Exercise details
The answer is to consist only of an exact retyping of the lines from the one containing "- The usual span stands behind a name" to the end of the entries, without pictures.

--- START ---

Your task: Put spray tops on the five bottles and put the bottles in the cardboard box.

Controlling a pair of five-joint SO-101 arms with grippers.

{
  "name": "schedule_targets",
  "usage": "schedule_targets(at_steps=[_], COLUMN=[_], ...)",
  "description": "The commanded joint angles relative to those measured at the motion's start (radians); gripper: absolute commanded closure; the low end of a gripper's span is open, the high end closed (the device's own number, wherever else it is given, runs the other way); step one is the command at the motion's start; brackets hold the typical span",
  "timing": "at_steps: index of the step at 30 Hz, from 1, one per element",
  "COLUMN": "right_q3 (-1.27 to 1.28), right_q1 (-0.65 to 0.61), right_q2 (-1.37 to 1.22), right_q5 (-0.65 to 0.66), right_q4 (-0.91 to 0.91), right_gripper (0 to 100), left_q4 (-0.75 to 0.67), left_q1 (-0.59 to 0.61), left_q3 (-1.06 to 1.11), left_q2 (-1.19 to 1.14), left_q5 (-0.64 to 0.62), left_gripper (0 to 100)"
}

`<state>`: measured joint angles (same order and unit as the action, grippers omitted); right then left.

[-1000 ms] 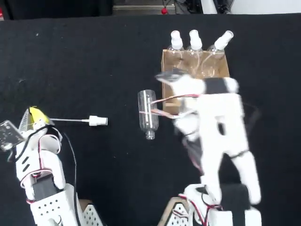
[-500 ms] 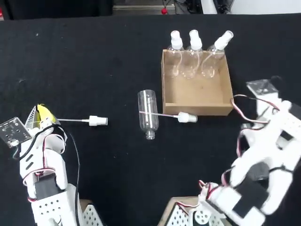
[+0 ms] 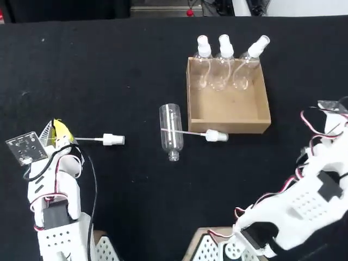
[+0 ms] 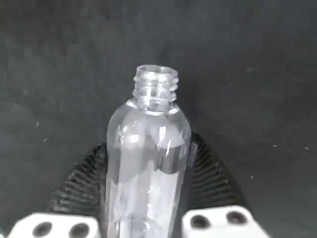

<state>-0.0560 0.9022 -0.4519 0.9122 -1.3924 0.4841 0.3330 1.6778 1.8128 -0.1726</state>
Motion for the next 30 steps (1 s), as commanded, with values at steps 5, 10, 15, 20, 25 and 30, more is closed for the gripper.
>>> schedule_targets(at_steps=[5, 10, 15, 20, 25, 30], right_q3=[-0.438, -0.558, -0.536, -0.529, -0.575, -0.621], right_q1=[0.014, 0.035, 0.031, 0.031, 0.035, 0.037], right_q2=[-0.191, -0.306, -0.346, -0.346, -0.334, -0.303], right_q5=[-0.02, -0.086, -0.092, -0.094, -0.094, -0.16], right_q4=[-0.374, -0.37, -0.371, -0.373, -0.37, -0.371], right_gripper=[80.2, 80.0, 79.9, 80.4, 93.0, 98.0], left_q4=[0.002, 0.002, 0.002, 0.002, 0.0, -0.002], left_q1=[-0.012, -0.01, -0.012, -0.012, -0.012, -0.012], left_q3=[0.021, 0.021, 0.021, 0.021, 0.021, 0.021], left_q2=[0.008, 0.008, 0.008, 0.008, 0.008, 0.008], left_q5=[0.017, 0.017, 0.017, 0.017, 0.017, 0.017], left_gripper=[97, 97, 97, 97, 97, 97])
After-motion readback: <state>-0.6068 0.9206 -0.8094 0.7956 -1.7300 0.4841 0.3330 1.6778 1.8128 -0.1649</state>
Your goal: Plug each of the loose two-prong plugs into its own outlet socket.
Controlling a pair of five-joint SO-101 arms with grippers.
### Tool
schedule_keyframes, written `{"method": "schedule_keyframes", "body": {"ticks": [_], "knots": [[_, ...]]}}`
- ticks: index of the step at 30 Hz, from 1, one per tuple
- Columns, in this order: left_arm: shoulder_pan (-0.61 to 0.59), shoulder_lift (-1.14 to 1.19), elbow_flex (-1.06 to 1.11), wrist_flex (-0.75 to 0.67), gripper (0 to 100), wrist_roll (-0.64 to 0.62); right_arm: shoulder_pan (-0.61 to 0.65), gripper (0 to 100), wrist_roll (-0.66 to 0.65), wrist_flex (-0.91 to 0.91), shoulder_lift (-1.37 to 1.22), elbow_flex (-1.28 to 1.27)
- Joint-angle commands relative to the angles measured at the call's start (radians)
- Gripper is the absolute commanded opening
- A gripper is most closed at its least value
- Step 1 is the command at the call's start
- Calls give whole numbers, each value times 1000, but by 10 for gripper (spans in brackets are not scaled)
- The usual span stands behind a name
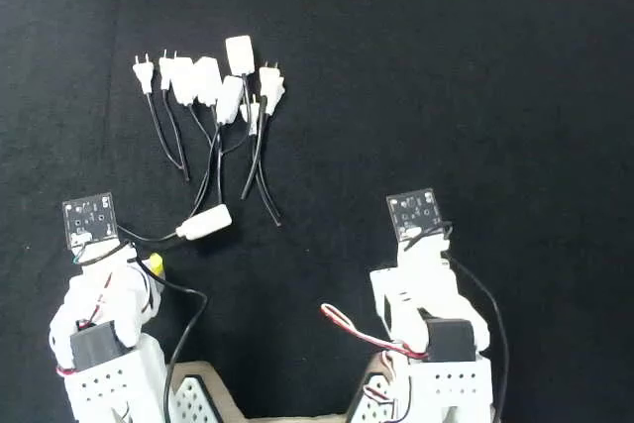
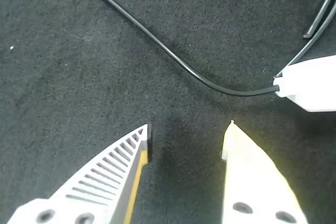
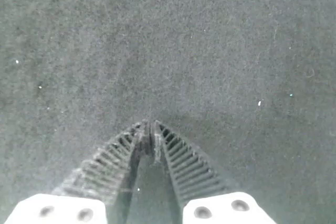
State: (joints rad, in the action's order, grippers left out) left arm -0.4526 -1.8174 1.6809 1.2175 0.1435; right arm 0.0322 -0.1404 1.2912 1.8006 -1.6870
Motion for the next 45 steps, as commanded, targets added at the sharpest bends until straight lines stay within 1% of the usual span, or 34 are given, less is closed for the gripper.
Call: {"method": "schedule_keyframes", "body": {"ticks": [1,20,27,42,45], "knots": [[5,-2,19,2,231,-8,8,13,8,3,71,2],[5,-2,19,2,231,-5,8,13,8,3,71,2],[42,-2,19,2,231,-5,8,13,8,3,71,2],[56,-3,18,9,231,-2,8,13,8,3,71,2],[44,-3,5,6,231,0,8,13,8,3,71,2]]}}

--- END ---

Written reply
- The usual span stands behind a name
State: (joints rad, in the action's order, grippers left out) left arm -0.4526 -1.8174 1.6809 1.2175 0.1435; right arm 0.0322 -0.1404 1.2912 1.8006 -1.6870
Motion for the next 45 steps, as commanded, targets added at the sharpest bends until straight lines stay within 1% of the usual span, or 34 are given, less is closed for the gripper.
Call: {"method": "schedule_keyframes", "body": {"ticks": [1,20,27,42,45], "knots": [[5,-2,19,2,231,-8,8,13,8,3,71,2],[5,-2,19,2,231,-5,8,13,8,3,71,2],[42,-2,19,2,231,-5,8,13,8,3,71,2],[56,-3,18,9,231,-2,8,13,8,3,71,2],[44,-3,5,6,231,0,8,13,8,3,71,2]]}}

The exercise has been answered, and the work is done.